Action item
Please, in the data that follows, copy exactly the lines from the line with "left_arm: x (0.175" through the last one, both included. Do not include pictures.

Data excerpt
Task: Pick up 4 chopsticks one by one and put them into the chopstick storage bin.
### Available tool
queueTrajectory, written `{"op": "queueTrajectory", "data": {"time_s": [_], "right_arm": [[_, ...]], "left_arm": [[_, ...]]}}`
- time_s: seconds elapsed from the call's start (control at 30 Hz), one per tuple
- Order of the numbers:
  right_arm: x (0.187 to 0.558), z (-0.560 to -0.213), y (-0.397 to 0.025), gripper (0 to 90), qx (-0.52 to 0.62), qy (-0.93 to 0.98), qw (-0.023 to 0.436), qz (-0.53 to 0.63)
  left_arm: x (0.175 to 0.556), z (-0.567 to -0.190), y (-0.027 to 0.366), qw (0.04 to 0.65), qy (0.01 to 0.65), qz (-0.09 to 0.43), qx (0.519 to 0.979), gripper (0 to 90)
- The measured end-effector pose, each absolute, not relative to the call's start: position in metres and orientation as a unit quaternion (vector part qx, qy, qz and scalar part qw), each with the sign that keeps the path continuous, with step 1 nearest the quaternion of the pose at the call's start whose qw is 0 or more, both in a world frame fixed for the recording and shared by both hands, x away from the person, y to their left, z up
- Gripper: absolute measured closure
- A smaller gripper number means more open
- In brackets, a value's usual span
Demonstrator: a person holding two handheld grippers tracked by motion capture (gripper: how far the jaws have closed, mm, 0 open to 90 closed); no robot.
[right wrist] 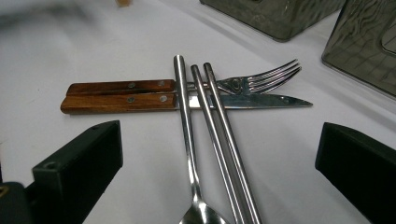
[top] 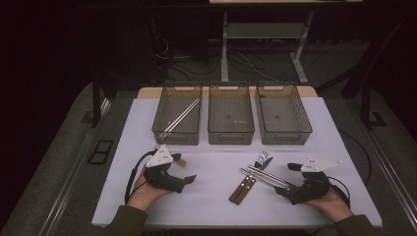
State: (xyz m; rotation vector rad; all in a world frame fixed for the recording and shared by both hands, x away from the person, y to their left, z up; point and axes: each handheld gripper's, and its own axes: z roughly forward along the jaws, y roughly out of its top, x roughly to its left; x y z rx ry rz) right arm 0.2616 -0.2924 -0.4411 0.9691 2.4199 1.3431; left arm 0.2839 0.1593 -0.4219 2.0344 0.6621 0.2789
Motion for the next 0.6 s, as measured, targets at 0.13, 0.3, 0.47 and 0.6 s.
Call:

Solution to this task
  left_arm: x (0.175 to 0.556), z (-0.567 to -0.190), y (-0.027 to 0.366), qw (0.04 to 0.65), qy (0.01 to 0.65), qz (-0.09 to 0.43), qx (0.519 to 0.979), gripper (0 to 90)
- The measured end-effector pose, each absolute, not relative to the call's start: position in metres and orientation as a unit quaternion (vector part qx, qy, qz and scalar part qw), each with the sign that keeps the path continuous, with step 1 nearest the quaternion of the pose at the call's start whose qw is 0 or more, both in a world frame fixed for the recording and shared by both hands, x away from the person, y to their left, z up
- Gripper: absolute measured closure
- A smaller gripper number means more open
- In brackets, a value's usual span
Demonstrator: a person holding two handheld grippers tracked by motion capture (gripper: how far the jaws have closed, mm, 0 open to 90 closed); no robot.
[right wrist] 
[top] 
State: (xyz m; rotation vector rad; all in a world frame fixed for the recording and shared by both hands, x away from the person, y to their left, z up; point and axes: each handheld gripper's, and its own axes: z roughly forward along the jaws, y roughly out of its top, x roughly to its left; x y z rx ry rz) right arm 0.2616 -0.2924 -0.4411 0.9691 2.4199 1.3431; left arm 0.2839 0.1593 -0.4219 2.0344 0.6621 0.2789
Motion for the next 0.6 s, as measured, targets at 0.13, 0.3, 0.47 and 0.6 s.
Call:

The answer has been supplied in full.